In case it wasn't clear in my earlier post, there's of course a third possibility - namely, some outputs are kept but not all. Here, it is generally impossible to tell whether the motivation was fee replacement, output replacement, or both. My proposal is to always treat these instances as output replacement and punish the sender. The sender needs to make it unambiguously clear it's only a fee replacement by creating a new transaction that produces an output with the desired extra fee and then adding an input that spends it to the original transaction.

- Eric Lombrozo

On Sunday, February 22, 2015, Eric Lombrozo <elombrozo@gmail.com> wrote:

I should note that my proposal does require a change to the consensus rules...but getting bitcoin to scale will require this no matter what.

- Eric Lombrozo

On Feb 22, 2015 3:41 AM, "Eric Lombrozo" <elombrozo@gmail.com> wrote:

It seems to me we're confusing two completely different motivations for double-spending. One is the ability to replace a fee, the other is the ability to replace outputs.

If the double-spend were to merely add or remove inputs (but keep at least one input in common, of course), it seems fairly safe to assume it's the former, a genuine fee replacement.

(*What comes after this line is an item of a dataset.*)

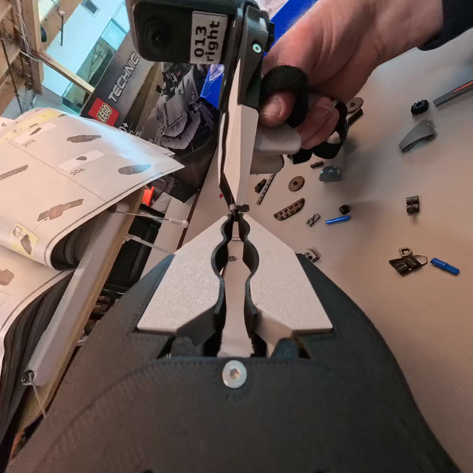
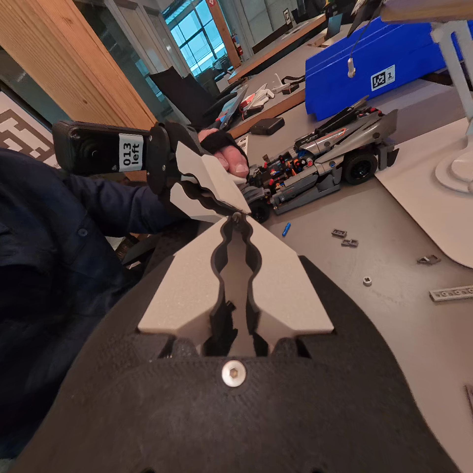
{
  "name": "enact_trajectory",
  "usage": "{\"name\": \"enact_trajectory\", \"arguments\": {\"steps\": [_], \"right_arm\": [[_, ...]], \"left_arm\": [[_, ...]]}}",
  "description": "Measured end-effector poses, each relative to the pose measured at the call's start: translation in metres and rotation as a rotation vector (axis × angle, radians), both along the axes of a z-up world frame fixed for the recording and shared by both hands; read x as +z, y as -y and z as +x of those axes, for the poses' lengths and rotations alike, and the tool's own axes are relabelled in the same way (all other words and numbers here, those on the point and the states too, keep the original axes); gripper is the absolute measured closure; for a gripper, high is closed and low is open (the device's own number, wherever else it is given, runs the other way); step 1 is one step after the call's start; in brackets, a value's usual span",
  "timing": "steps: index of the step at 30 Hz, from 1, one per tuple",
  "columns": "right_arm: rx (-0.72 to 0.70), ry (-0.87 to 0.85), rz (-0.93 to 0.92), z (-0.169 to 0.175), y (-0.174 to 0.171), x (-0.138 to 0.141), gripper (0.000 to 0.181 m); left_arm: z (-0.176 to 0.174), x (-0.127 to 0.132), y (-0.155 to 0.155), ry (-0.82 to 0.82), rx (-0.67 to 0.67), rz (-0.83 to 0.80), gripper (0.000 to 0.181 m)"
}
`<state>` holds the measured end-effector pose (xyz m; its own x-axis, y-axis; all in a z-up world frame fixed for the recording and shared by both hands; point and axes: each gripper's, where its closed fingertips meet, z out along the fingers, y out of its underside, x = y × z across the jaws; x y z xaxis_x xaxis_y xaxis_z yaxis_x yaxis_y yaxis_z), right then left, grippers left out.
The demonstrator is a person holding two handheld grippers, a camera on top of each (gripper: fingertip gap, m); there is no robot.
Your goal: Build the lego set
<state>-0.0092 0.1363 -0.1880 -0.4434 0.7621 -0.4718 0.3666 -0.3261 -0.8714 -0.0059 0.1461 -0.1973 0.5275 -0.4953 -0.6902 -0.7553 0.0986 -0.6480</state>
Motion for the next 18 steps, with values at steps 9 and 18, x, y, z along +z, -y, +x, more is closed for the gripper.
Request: {"name": "enact_trajectory", "arguments": {"steps": [9, 18], "right_arm": [[-0.162, 0.071, 0.215, -0.005, -0.019, -0.008, 0.159], [-0.040, 0.356, 0.637, -0.055, 0.050, -0.084, 0.167]], "left_arm": [[-0.039, 0.014, -0.007, 0.062, 0.097, 0.004, 0.180], [-0.107, 0.030, -0.018, 0.179, 0.316, 0.043, 0.179]]}}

Even allowing for things like coinjoin, none of the payees would really care either way.

Conversely, if at least one of the inputs were kept but none of the outputs were, we can be confident it's the the latter.

It is possible to build a wallet that always does the former when doing fee replacement by using another transaction to create an output with exactly the additional desired fee.

If we can clearly distinguish these two cases then the fee replacement case can be handled by relaying both and letting miners pick one or the other while the output replacement case could be handled by rewarding everything to a miner (essentially all outputs are voided...made unredeemable...and all inputs are added to coinbase) if the miner includes the two conflicting transactions in the same block.

Wouldn't this essentially solve the problem?

- Eric Lombrozo

On Feb 21, 2015 8:09 PM, "Jeff Garzik" <jgarzik@bitpay.com> wrote:
On Sat, Feb 21, 2015 at 10:25 PM, Jorge Timón <jtimon@jtimon.cc> wrote:
> On Sat, Feb 21, 2015 at 11:47 PM, Jeff Garzik <jgarzik@bitpay.com> wrote:
>> This isn't some theoretical exercise.  Like it or not many use
>> insecure 0-conf transactions for rapid payments.  Deploying something
>> that makes 0-conf transactions unusable would have a wide, negative
>> impact on present day bitcoin payments, thus "scorched earth"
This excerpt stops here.